With Batman R.I.P. selling a bajillion copies and generally being a big (if controversial) hit so soon after The Dark Knight was an even huger hit with even more people, DC seems to have decided to cash in on the Batman brand, launching eight or nine new Batman-themed books of varying quality. As you all may recall, Batman & Robin #1 (Morrison/Quitely) was a huge hit with us and many others, while Batman #687 (Winnick/Benes) and Red Robin #1 (Yost/Bachs) were a little more mixed, here and in other places. Today saw the beginning of yet another: Batman: Streets of Gotham #1, the first of two books by excellent Bat-scribe Paul Dini.
This particular book deals with the supporting cast of Gotham City, at least for the most part. Though this gives the book a slightly schizophrenic feel at first – and Dini sometimes does an absolutely terrible job at introducing us to some of the lesser-known members of the cast – for the most part it works out quite well, feeling in a lot of ways like the pilot to a great ensemble TV show like Freaks and Geeks in the way it jumps from characters to character, plot to plot, while maintaining an overarching theme.
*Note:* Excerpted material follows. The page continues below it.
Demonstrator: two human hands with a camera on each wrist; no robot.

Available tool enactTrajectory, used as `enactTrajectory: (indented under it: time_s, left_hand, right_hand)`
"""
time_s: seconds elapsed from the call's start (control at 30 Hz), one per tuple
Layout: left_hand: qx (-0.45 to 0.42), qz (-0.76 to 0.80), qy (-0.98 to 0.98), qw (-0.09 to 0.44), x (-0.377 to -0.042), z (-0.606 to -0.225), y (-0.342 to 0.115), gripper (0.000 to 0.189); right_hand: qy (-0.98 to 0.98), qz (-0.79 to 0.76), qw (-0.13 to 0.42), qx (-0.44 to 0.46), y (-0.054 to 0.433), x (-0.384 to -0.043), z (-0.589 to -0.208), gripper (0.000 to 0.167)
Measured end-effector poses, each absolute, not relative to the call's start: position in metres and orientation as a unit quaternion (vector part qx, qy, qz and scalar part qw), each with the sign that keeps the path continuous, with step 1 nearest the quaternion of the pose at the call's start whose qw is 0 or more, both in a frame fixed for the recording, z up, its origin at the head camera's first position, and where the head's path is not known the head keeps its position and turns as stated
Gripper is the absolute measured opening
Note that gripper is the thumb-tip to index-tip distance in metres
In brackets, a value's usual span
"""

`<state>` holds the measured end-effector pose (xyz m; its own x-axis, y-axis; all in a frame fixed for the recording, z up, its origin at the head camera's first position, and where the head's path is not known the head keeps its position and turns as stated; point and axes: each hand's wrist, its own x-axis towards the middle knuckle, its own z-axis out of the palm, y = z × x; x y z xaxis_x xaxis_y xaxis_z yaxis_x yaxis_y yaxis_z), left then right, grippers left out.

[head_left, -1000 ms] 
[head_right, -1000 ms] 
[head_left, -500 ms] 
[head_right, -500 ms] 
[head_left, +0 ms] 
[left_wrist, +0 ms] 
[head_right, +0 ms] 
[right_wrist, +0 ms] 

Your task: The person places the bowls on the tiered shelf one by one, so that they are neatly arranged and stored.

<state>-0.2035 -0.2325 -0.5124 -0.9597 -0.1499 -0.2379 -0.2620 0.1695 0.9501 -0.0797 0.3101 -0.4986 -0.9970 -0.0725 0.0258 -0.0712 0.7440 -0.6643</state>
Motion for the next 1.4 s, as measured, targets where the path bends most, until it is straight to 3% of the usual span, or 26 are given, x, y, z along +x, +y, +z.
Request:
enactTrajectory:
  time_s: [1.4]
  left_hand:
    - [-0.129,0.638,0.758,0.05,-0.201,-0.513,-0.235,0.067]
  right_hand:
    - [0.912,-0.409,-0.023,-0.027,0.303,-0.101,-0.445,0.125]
In this single issue we see Jim Gordon, Harley Quinn, Batman, Robin, Huge Guy I’ve Never Seen Before, Hush, and, finally, the villain of the first arc: Firefly. Many of these character narrate brief segments of the book, a standard writing device that somehow manages not to feel cluttered at all in Dini’s hands.
Nguyen does an excellent job on art, his slightly cartoony style adapting well to both the book’s darkest moments and its lightest. While there’s nothing revolutionary about the art, it’s fun, and flows just as naturally as the narration along the many winding paths the book takes, a task I would imagine to be more difficult than it sounds.
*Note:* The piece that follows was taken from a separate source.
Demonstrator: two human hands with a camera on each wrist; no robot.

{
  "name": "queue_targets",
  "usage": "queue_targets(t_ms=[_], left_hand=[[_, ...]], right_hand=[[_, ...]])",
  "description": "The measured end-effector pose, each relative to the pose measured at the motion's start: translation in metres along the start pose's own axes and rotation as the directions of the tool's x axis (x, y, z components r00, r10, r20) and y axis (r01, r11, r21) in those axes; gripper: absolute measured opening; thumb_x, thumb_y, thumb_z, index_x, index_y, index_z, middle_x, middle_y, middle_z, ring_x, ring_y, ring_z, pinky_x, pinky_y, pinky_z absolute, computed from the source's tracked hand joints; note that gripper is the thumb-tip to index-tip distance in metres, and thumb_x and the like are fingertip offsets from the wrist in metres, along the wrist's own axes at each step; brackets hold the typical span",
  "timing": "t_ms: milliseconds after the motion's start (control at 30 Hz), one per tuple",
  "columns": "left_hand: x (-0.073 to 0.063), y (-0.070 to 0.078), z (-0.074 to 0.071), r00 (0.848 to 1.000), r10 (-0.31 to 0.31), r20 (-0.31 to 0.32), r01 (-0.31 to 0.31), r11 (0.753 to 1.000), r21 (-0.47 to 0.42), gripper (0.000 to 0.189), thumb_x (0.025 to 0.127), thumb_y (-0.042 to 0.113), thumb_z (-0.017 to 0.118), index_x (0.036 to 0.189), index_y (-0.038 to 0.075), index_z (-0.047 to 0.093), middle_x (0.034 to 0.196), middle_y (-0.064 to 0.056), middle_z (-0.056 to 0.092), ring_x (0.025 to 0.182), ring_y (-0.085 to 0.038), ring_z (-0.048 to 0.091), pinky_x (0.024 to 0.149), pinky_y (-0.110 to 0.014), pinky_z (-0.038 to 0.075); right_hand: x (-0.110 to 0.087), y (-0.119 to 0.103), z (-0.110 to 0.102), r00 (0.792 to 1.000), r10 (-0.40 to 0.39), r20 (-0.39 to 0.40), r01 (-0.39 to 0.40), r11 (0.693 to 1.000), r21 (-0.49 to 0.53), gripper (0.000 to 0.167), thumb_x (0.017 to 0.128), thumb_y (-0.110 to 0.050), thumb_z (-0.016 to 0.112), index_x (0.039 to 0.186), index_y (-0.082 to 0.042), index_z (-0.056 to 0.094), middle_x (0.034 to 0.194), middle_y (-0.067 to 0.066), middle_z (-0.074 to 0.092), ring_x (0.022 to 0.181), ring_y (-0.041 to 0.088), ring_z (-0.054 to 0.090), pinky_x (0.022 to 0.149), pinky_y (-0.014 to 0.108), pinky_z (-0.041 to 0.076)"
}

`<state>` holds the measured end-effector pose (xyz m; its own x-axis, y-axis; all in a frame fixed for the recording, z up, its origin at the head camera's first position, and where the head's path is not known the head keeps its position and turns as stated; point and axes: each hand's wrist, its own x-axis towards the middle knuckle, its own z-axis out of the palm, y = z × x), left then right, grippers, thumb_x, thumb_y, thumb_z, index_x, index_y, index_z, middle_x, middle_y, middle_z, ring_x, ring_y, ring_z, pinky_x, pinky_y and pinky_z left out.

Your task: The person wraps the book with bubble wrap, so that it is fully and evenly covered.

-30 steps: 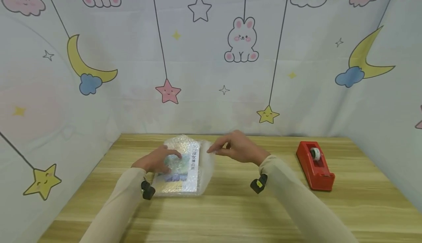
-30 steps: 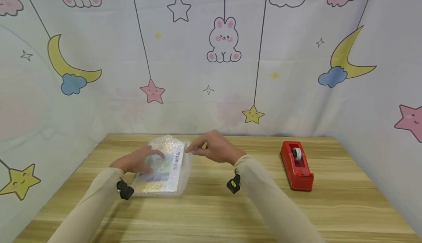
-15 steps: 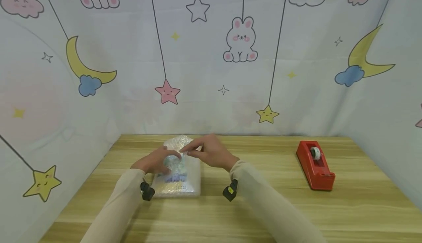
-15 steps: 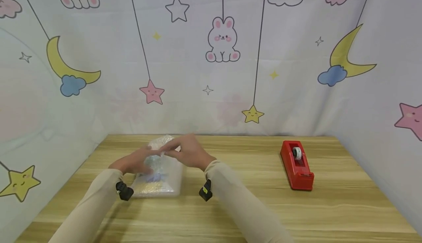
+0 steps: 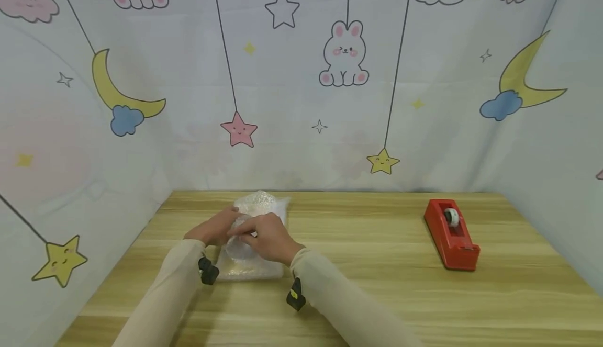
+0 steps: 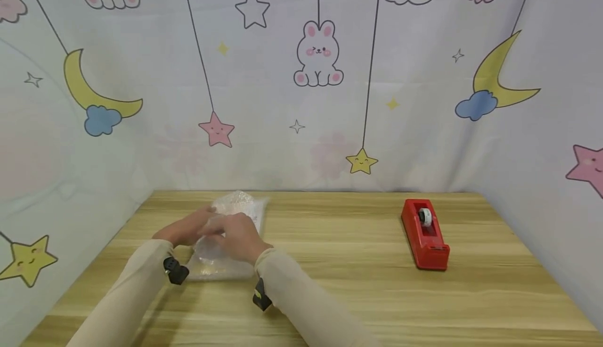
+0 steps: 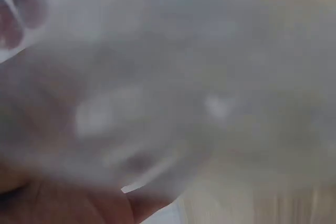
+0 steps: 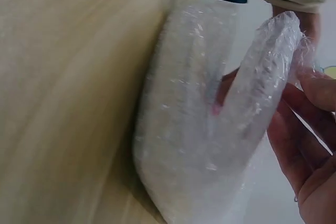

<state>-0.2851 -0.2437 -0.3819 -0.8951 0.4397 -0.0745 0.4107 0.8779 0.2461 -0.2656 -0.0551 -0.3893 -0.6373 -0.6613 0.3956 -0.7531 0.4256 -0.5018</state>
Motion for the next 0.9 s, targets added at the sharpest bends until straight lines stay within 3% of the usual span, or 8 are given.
queue_targets(t_ms=[100,167,333,500,633,767,900], left_hand=[[0.001,-0.003,0.001,1.0,0.025,-0.008,-0.025,1.0,-0.002,0.037,0.09,0.009,0.072,0.127,0.005,0.067,0.129,-0.028,0.059,0.122,-0.045,0.056,0.1,-0.057,0.048],[0.001,-0.004,0.001,1.0,0.007,-0.006,-0.007,1.0,-0.019,0.045,0.087,0.01,0.076,0.13,0.003,0.066,0.133,-0.031,0.055,0.125,-0.048,0.053,0.102,-0.057,0.048],[0.002,-0.007,0.003,1.0,-0.007,0.004,0.007,0.997,-0.071,0.056,0.078,-0.013,0.068,0.131,0.003,0.065,0.132,-0.033,0.05,0.125,-0.047,0.051,0.093,-0.05,0.052],[0.002,-0.008,0.003,1.0,0.018,0.023,-0.016,0.996,-0.089,0.063,0.073,-0.017,0.064,0.132,0.005,0.065,0.126,-0.028,0.049,0.121,-0.043,0.05,0.089,-0.045,0.052],[0.003,-0.006,-0.001,0.998,0.062,0.024,-0.059,0.994,-0.09,0.051,0.082,-0.013,0.059,0.13,0.004,0.066,0.12,-0.026,0.052,0.112,-0.037,0.051,0.088,-0.044,0.049],[0.006,-0.003,-0.004,0.999,0.035,0.029,-0.03,0.986,-0.161,0.038,0.094,-0.002,0.046,0.126,0.0,0.067,0.113,-0.025,0.054,0.098,-0.029,0.046,0.085,-0.041,0.043],[0.007,0.001,-0.005,0.997,-0.043,0.063,0.055,0.974,-0.222,0.039,0.099,0.017,0.045,0.129,0.0,0.065,0.129,-0.031,0.053,0.117,-0.042,0.046,0.098,-0.053,0.044]], right_hand=[[0.0,-0.001,0.009,1.0,0.0,0.009,0.001,0.998,-0.063,0.019,0.095,-0.016,0.069,0.108,-0.025,0.08,0.101,-0.009,0.079,0.081,-0.005,0.07,0.069,0.004,0.043],[0.0,-0.001,0.013,1.0,-0.003,0.015,0.004,0.995,-0.101,0.018,0.095,-0.016,0.069,0.106,-0.025,0.08,0.102,-0.009,0.079,0.073,-0.006,0.065,0.069,0.005,0.041],[-0.001,-0.002,0.022,0.999,0.01,0.042,-0.003,0.986,-0.167,0.018,0.095,-0.019,0.069,0.105,-0.026,0.081,0.101,-0.011,0.079,0.063,-0.006,0.053,0.065,0.009,0.037],[-0.002,-0.001,0.028,0.998,0.027,0.061,-0.012,0.972,-0.235,0.018,0.095,-0.023,0.068,0.105,-0.031,0.08,0.095,-0.015,0.079,0.074,-0.004,0.065,0.067,0.011,0.043],[-0.002,0.0,0.03,0.997,0.027,0.077,-0.005,0.962,-0.271,0.018,0.095,-0.024,0.068,0.105,-0.033,0.08,0.094,-0.015,0.079,0.074,-0.001,0.066,0.068,0.014,0.047],[-0.002,0.0,0.03,0.994,0.028,0.107,0.006,0.953,-0.302,0.02,0.096,-0.024,0.066,0.109,-0.033,0.079,0.096,-0.015,0.079,0.078,0.001,0.069,0.07,0.018,0.05],[-0.001,-0.001,0.03,0.989,0.003,0.146,0.048,0.937,-0.345,0.023,0.1,-0.026,0.06,0.113,-0.034,0.077,0.096,-0.014,0.079,0.087,0.005,0.072,0.074,0.021,0.054]])
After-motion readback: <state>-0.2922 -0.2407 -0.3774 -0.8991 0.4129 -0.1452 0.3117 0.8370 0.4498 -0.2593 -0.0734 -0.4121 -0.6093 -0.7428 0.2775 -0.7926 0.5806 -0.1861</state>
Along for the ride, for those that didn’t know, is the return of Marc Andreyko’s critically-respected Manhunter. Kate Spencer is the new D.A. of Gotham City. Her first task: tracking down who murdered the last D.A.! Andreyko is joined here by Georges Jeanty who does an excellent job (and whose art seems to fit quite well in the book with Nguyen’s) despite the extremely muted, slightly off-putting coloring.
Andreyko doesn’t have a whole lot of space here, but he makes the most of it – in a small amount of pages, he manages to explain why Kate made the decision to move to Gotham, dealt with her leaving her son, Ramsey, she met a few of Gotham’s major players, shook down a snitch, beat someone up, etc…. If all the back-ups are written so concisely and so well, this should be an immensely successful move for DC.
Despite the raised price tag, this is Dini, Nguyen, Andreyko and Jeanty doing some great work, and it’s worth every penny.